他只穿了一条灰色的短裤,身上滴着水珠,发丝也湿漉漉的,江时漓从床上起来,从柜子里翻出吹风机,在男人坐在床上的时候,主动从后背后贴上他。

“给你吹头发。”她说。

路阎京没有反抗,任由她摆弄。

吹风机呼呼地在耳边吹着。

江时漓抓了几把他的头发,粗硬又黑亮,觉得有些扎手,不一会儿就吹干了,但摸到他的后脑勺时,还是摸到了一个凸起的伤痕,她问:“这里面就是你的晶核吗?”

作为危险物种,她记得他也有这东西。

“算是。

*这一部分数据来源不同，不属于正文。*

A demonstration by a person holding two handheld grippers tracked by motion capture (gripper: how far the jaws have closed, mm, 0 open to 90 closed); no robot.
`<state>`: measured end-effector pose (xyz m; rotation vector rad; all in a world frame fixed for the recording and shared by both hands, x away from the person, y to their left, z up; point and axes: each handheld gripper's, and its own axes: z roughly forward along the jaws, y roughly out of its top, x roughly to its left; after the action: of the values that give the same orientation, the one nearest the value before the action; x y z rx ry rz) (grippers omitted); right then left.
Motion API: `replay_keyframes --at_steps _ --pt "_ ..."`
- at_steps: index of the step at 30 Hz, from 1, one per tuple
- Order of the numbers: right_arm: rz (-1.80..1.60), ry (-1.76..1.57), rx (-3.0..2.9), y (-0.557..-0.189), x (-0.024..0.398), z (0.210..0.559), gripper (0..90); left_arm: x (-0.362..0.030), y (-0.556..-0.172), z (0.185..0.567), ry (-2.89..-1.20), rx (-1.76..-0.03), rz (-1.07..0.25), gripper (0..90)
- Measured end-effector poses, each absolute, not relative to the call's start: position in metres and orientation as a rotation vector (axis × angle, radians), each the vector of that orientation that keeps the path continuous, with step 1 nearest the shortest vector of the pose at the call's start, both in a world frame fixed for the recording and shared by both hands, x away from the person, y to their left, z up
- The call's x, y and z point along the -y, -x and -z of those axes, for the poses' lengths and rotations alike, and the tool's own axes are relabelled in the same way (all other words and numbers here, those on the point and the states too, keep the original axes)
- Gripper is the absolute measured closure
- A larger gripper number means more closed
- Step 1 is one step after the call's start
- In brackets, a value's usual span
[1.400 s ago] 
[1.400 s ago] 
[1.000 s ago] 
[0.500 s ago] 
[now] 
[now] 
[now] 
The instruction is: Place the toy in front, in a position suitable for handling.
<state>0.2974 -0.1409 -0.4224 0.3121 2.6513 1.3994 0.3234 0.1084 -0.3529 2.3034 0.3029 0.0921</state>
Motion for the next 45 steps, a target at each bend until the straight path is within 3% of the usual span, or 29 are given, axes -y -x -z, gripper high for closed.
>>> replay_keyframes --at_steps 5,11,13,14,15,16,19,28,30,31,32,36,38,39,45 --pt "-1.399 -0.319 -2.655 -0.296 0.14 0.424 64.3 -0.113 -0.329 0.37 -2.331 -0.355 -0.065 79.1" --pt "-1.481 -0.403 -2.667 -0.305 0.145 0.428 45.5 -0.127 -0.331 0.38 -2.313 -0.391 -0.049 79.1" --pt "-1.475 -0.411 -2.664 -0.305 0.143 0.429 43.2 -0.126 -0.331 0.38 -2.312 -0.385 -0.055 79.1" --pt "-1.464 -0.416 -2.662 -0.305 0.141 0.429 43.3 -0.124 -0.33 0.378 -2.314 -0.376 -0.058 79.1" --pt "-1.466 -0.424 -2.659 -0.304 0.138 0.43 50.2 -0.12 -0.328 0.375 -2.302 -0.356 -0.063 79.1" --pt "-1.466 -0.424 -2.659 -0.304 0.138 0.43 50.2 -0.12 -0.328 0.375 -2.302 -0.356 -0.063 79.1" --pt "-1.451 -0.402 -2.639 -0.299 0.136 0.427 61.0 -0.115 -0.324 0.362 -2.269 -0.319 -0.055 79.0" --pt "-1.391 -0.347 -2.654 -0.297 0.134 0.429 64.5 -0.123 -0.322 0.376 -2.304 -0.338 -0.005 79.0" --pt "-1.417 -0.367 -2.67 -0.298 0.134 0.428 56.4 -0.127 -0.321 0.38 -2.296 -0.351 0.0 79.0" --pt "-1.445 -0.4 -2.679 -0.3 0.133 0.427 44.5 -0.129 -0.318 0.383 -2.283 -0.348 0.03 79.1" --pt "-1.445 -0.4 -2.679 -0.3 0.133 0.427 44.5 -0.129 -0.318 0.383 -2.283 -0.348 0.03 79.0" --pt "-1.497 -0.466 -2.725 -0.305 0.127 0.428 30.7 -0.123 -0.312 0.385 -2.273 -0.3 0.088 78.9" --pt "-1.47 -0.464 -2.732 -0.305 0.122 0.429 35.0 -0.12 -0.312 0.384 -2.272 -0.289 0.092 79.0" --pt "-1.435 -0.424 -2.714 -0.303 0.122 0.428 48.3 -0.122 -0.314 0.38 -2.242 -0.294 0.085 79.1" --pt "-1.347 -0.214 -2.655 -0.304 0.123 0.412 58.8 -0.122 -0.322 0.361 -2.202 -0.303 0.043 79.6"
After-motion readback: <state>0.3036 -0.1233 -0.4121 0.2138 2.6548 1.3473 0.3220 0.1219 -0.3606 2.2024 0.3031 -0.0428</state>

”路阎京抱着她往后躺,两个人一起躺在了床上。

江时漓的手还在他脑袋上摸来摸去,“是直接植入的吗?”

“嗯。”

江时漓的动作放柔,“会很痛吧。给你吹吹。”

“还好。”他握住她的手,“当时年纪小,有些痛苦很快就会忘记。”

“它现在估计已经和你融为一体了,取出来倒会让你更痛苦,我想想也没有什么办法……”

“想做什么?”

江时漓说:“让你这个伤口不那么明显啊,以后要是你留寸头了,被人看见,不是一下就知道你的弱点在哪里了?”